The focus on marriage as a fundamental right allows a court to sidestep the question of which level of review courts should exercise for alleged discrimination against homosexual individuals. The Court has previously refused to decide whether “strict scrutiny” applies. The Ninth Circuit is the only circuit that has applied this highest level of scrutiny. It is noteworthy because under the lower “rational basis” review, most state interests will be legitimate reasons for “discrimination.”
Notably, both sides seem to be appealing specifically to Justice Kennedy, known as the deciding vote in Windsor, which struck down a part of DOMA and extended federal marriage benefits to same-sex couples married under state law. The parties on Tuesday will both appeal to the protection of children affected by same-sex relationships, an important factor in the Windsor case, as well as Justice Kennedy’s quintessential beloved issue – the separate nature of federal and state sovereignty.
At the time of Windsor, 13 states recognized same-sex marriage. Today, 37 states do. Justice Ginsburg has said repeatedly that the Court intervened too quickly in Roe v. Wade and failed to let the political process play out. Similarly, Justices Kennedy and Sotomayor have commented on the states’ roles in “experimenting” with the issue. While the Court seemed reticent to decide the issue in Windsor, it seems safe to say it is willing to do so now.

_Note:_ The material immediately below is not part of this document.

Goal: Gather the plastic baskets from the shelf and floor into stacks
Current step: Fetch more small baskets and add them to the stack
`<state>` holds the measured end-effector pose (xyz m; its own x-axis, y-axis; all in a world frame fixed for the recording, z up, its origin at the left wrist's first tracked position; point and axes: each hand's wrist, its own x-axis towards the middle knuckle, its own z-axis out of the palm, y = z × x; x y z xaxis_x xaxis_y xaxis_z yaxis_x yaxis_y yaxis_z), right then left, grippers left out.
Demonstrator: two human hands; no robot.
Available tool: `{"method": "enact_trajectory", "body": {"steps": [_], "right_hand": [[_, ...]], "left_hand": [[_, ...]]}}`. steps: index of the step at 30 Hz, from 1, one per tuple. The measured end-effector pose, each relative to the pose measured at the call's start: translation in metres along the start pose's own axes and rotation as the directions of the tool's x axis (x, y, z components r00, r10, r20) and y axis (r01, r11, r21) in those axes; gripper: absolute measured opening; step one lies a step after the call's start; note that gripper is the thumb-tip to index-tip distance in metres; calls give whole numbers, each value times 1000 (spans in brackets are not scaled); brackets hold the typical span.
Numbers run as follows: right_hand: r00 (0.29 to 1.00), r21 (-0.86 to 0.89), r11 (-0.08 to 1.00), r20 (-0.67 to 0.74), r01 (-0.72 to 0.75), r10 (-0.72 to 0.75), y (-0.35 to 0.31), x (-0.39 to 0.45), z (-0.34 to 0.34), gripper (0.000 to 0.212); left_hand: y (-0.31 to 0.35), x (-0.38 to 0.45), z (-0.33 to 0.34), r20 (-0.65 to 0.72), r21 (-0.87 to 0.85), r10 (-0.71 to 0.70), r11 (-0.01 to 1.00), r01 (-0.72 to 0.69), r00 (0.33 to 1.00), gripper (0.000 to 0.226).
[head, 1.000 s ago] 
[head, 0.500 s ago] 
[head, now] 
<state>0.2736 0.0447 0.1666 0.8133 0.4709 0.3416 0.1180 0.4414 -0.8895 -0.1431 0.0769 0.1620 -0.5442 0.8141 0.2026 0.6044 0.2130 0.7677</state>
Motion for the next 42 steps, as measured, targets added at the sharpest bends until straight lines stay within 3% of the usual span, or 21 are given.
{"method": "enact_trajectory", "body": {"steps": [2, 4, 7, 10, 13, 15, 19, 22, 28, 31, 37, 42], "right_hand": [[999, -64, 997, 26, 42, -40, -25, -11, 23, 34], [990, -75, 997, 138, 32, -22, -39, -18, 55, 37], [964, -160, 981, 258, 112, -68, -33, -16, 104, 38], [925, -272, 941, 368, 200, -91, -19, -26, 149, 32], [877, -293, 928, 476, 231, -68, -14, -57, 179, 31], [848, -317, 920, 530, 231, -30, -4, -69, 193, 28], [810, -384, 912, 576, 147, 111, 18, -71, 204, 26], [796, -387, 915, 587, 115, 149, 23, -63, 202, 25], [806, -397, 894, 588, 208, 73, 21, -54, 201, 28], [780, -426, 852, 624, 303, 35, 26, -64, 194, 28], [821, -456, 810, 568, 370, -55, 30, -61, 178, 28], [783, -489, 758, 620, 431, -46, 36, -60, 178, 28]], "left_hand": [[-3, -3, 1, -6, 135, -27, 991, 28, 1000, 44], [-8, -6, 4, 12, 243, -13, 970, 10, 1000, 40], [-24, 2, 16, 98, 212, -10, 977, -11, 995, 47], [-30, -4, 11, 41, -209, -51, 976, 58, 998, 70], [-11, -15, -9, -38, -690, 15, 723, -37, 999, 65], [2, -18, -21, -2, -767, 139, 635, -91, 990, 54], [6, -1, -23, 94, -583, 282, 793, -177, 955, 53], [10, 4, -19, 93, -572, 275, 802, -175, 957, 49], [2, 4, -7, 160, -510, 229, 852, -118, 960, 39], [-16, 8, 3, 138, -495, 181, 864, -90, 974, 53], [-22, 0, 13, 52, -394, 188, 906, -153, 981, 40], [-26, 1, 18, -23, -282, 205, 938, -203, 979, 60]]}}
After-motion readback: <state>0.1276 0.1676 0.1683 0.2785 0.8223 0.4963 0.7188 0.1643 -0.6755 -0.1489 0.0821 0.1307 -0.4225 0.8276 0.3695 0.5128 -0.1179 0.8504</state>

There has been some discussion of a possible “compromise” ruling, wherein the Court answers no to question one, but yes to question two: a state is required to recognize a same-sex marriage granted in another state, but not required to grant such license itself. The curious way in which the Court framed the two specific questions for review, and Justice Kennedy’s sympathy for federalism, lends credence to this view. However, the sheer number of states, and courts, now recognizing such a right will be difficult for the Court to reverse.
Over 125 amicus briefs have been filed by states, interested groups and individuals, and even the federal government. Amicus parties are known as “friends of the court,” and are generally interested non-parties who want to weigh in on the issue. Most of these briefs aren’t particularly persuasive, but some might make a difference. Utah submitted an amicus brief in this case, joined by 15 other states, to argue for a state’s right to decide the issue.

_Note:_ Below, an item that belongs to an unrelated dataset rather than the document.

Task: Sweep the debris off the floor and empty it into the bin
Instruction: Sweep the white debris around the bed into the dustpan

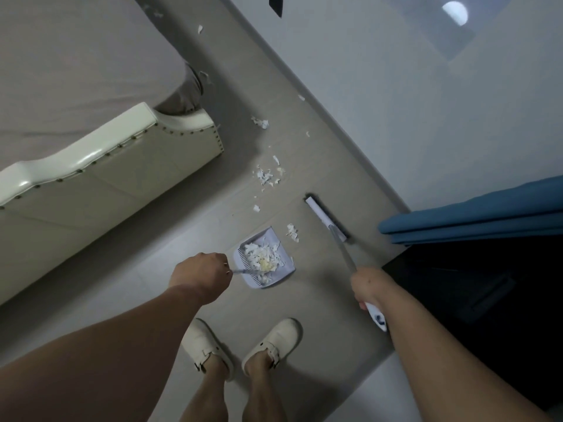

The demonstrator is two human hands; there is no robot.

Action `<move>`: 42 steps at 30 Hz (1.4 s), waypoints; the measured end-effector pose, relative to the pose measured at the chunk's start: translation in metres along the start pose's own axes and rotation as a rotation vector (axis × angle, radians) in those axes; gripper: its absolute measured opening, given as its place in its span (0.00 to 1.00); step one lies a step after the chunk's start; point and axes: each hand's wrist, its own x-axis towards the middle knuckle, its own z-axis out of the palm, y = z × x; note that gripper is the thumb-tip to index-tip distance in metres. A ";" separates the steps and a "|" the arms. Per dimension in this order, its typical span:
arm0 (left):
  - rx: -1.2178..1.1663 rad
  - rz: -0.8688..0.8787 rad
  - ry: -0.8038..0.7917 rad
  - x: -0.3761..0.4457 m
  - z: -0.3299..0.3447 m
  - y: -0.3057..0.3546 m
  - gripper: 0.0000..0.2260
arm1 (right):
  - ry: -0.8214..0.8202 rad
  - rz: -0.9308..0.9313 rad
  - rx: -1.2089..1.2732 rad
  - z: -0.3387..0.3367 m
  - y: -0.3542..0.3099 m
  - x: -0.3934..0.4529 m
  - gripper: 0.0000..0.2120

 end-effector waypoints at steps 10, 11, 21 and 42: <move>-0.005 0.006 -0.005 -0.001 0.005 -0.008 0.10 | -0.121 -0.024 0.312 0.069 0.029 -0.034 0.18; -0.006 0.010 -0.007 -0.001 0.005 -0.009 0.10 | -0.121 -0.022 0.334 0.070 0.033 -0.039 0.20; -0.021 0.015 -0.030 -0.015 0.003 -0.018 0.10 | -0.179 -0.035 0.336 0.081 -0.019 -0.024 0.09; -0.142 -0.258 0.119 -0.070 -0.023 -0.207 0.13 | -0.035 -0.025 0.431 0.079 -0.150 -0.053 0.12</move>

Mary Bonauto, a longtime gay rights advocate, will be arguing the marriage question on behalf of Plaintiffs/Petitioners. Washington lawyer Douglas Hallward-Driemeier will argue the recognition question.
Solicitor General Don Verrilli will have 15 minutes to argue the marriage question, in favor of the Plaintiffs.
John Bursch will be arguing the marriage question on behalf of the states. Joseph Whalen, an associate solicitor general from Tennessee, will argue the recognition question.
It will be the first time arguing in front of the Supreme Court for both Mary Bonauto and Joseph Whalen.
In a new court development, the transcript and audio will be available within a few hours of the hearing on Tuesday. The opinion will likely be published in June. Whether the opinion will affect Utah depends on what the Court ultimately decides. If the Court overturns the Sixth Circuit, and holds there is a constitutional right to same-sex marriage, Utah won’t be affected. If the Court upholds the Sixth Circuit’s state’s rights argument, the Utah Attorney General’s Office will likely petition the Tenth Circuit to reconsider its prior ruling in Kitchen v. Herbert.